Trusting Technology with Your Life: Research and Interventions on Trust in Autonomous Vehicles
Engineering and Physical Sciences Research Council (EPSRC)
PI and Project Team
Dr Frens Kroeger
Project Partners and Countries
Connected Places Catapult, Milton Keynes
Trust is central to the acceptance and adoption of Autonomous Vehicles (AV), but it also poses a significant challenge: reservations and distrust of this new technology are widespread. Little research exists on this question, and what does exist focuses mostly on human-machine interaction. This project will approach research and interventions for trust in AV from a new, broader perspective in at least three ways:
Multiple stakeholders. The project investigates the trust not only of AV drivers, but also of the general public; businesses; engineers; and policy makers. Interviews will be conducted with each group in order to capture their different perspectives on trust and distrust.
Multiple dimensions. The project draws on specialist insights from the field of trust research to distinguish between important dimensions of trust and distrust. (For instance: trust in the capability of the system to keep you safe vs. trust in the system's "ethics"; trust in technological sophistication vs. trust in safety legislation; information-driven vs. emotion-driven bases of trust; etc.)
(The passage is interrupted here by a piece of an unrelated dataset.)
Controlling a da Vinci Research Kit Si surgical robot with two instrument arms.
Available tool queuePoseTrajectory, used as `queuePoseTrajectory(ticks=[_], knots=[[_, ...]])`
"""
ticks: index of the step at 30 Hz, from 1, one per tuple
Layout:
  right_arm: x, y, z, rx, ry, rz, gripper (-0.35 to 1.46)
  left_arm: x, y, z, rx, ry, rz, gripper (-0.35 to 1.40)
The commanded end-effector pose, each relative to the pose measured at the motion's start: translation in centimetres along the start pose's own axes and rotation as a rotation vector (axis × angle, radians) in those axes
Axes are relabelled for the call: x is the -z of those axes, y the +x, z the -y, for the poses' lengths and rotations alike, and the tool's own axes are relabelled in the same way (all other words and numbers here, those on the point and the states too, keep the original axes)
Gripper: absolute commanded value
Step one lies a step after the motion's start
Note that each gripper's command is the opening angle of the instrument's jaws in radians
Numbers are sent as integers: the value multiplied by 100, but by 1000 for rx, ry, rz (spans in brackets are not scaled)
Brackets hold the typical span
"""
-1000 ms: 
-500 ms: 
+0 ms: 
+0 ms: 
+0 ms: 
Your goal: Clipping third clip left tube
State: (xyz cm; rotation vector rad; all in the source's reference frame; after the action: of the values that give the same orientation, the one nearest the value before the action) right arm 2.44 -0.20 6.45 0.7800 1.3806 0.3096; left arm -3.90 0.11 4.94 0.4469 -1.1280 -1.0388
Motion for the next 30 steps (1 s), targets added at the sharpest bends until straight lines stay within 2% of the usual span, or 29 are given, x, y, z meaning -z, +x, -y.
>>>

Multiple possible intervention channels. Based on rigorous research, the project will design interventions, i.e., recommendations for increasing trust among the above stakeholder groups in multiple ways. Specifically: technological (human-machine interaction), social (communication with businesses and the general public), and legal (consulting to policy makers). In this, a central principle of the project is the idea: trust only where trust is due. If we focus on clever communication strategies to increase trust "no matter what", nobody benefits. Our goal must be appropriate trust – that is: AV must become factually trustworthy, as defined by relevant stakeholders. This is what this project strives to facilitate.
Project Impact Statement
The proposed project puts impact at its very centre. Trust has been shown to play a very real and decisive role in the adoption of new automated technologies, and this project aims to increase the trust of key stakeholders in Autonomous Vehicles by increasing the trustworthiness of AV. In order to achieve this goal, the project aims to identify, first, the different trust-related needs of each group of beneficiaries: what are sources of trust and triggers for distrust among AV drivers, engineers, businesses, the general public, and policy makers? The central function of these findings is to serve as a basis for recommendations in order to actively increase trust and trustworthiness by incrementally improving human-machine interaction; achieving more effective communication about AV with policy makers, businesses and the general public; and improving the dialogue surrounding legislative procedures in regard to AV.